In volo sull’asteroide Bennu

In volo sull’asteroide Bennu

Osiris-Rex, terza missione del programma Nuove Frontiere della Nasa, che si pone l’obiettivo di prelevare dei campioni dall’asteroide Bennu e riportarli sulla Terra, si avvicina alla fase culminante del viaggio iniziato l’8 settembre 2016. Dopo avere trasmesso il 17 agosto 2018 le prime immagini dell’asteroide, riprese a una distanza di 2,2 milioni di km, quasi sei volte la distanza tra la Terra e la Luna, che ne mostrano il movimento rispetto alle stelle della costellazione del Serpente, la sonda si prepara all’avvicinamento finale previsto il 3 dicembre 2018. Una sfida esaltante, di cui hanno parlato a BergamoScienza tre scienziati italiani dell’Istituto Nazionale di Astrofisica coinvolti nel progetto. John Brucato, che lavora all’Osservatorio Astrofisico di Arcetri e si occupa di astrobiologia, fa parte anche del team della missione Exomars 2020; Elisabetta Dotto dell’Osservatorio Astronomico di Roma e Maurizio Pajola ricercatore dell’Osservatorio Astronomico di Padova con esperienze al JPL e al centro Ames della NASA. Va ricordato che un altro italiano, Dante Lauretta dell’Università di Tucson in Arizona, ricopre il ruolo di principal investigator.

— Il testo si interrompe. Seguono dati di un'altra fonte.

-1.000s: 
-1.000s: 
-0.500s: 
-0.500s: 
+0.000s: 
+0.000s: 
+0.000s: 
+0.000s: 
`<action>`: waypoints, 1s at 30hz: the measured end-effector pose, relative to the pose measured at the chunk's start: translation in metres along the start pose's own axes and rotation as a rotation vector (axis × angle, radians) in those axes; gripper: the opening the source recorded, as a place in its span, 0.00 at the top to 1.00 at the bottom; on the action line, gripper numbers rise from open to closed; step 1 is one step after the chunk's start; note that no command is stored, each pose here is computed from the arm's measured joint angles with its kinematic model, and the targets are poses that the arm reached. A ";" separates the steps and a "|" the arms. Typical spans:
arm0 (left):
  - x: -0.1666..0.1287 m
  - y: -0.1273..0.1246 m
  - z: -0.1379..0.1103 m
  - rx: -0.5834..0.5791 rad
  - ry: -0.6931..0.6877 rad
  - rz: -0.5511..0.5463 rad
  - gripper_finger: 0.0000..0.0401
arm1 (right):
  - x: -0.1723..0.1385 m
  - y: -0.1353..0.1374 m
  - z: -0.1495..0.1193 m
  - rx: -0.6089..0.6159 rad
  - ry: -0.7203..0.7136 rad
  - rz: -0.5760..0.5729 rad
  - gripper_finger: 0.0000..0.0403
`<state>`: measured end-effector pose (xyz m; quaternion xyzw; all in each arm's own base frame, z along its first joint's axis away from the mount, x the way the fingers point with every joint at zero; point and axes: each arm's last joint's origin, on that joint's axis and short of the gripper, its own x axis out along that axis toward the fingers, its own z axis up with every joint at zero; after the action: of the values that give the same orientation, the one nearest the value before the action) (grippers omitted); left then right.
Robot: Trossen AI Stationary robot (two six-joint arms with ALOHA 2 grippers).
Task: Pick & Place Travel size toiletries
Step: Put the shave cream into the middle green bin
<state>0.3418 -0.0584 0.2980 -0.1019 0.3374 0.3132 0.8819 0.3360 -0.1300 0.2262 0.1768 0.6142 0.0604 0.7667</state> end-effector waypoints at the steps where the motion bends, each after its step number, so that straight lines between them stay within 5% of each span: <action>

Dopo i successi delle sonde giapponesi Hayabusa, la prima atterrata nel primo decennio sull’asteroide 25143 Itokawa e la seconda che nel settembre 2018 ha fatto posare due piccoli robot sulla superficie dell’asteroide Ryugu distante 300 milioni di chilometri dalla Terra, a sonda Osiris-Rex sarà il primo veicolo spaziale della NASA a visitare un un asteroide vicino alla Terra, ispezionarne la superficie, raccoglierne un campione e riportarlo in sicurezza sul nostro pianeta. Un’operazione la cui complessità è legata all’assenza di un significativo gradiente di gravità (Bennu ha un diametro di appena 500 metri) che consenta il classico ancoraggio in superficie. L’avvicinamento sarà progressivo e il prelievo del materiale superficiale avverrà in pochi secondi con una manovra di tipo aeronautica “touch and go”. La perlustrazione di questi mondi primordiali è fondamentale per conoscerne la composizione chimico-fisica e ricostruire la formazione del sistema solare. La sonda Rosetta, per esempio, ci ha rivelato come la cometa 67P possieda ben 28 unità geologiche. Il ritorno di Osiris-Rex è atteso nel 2023 con il suo prezioso carico che sarà distribuito tra vari laboratori nel mondo. Una parte dei campioni sarà conservata in attesa di strumenti di indagine più evoluti che potranno svelare la natura dell’asteroide. Un po’ come è successo per i campioni riportati sulla Terra dalle missioni Apollo e conservati sotto azoto e ancora oggetto di analisi.

La tabella di avvicinamento all’asteroide ne prevede lo studio attraverso gli strumenti scientifici e riprese fotografiche per rivelarne forma e caratteristiche superficiali. Dal 1° ottobre sono iniziate le manovre destinate a rallentare la velocità di Osiris-rex e permettere l’inserimento nell’orbita di Bennu intorno al Sole. Il piano di volo della sonda prevede una serie di flyby dei poli e dell’equatore di Bennu a distanze comprese tra i 7 e i 19 chilometri. Bennu sarà il più piccolo oggetto attorno al quale qualsiasi veicolo spaziale abbia mai orbitato. Una volta identificate le zone ideali per la raccolta dei campioni, il contatto con la superficie è previsto nel luglio 2020. Quindi, Osiris-Rex farà ritorno verso il nostro pianeta lanciando una capsula contenente i campioni destinata ad atterrare nel deserto dello Utah, nel settembre 2023.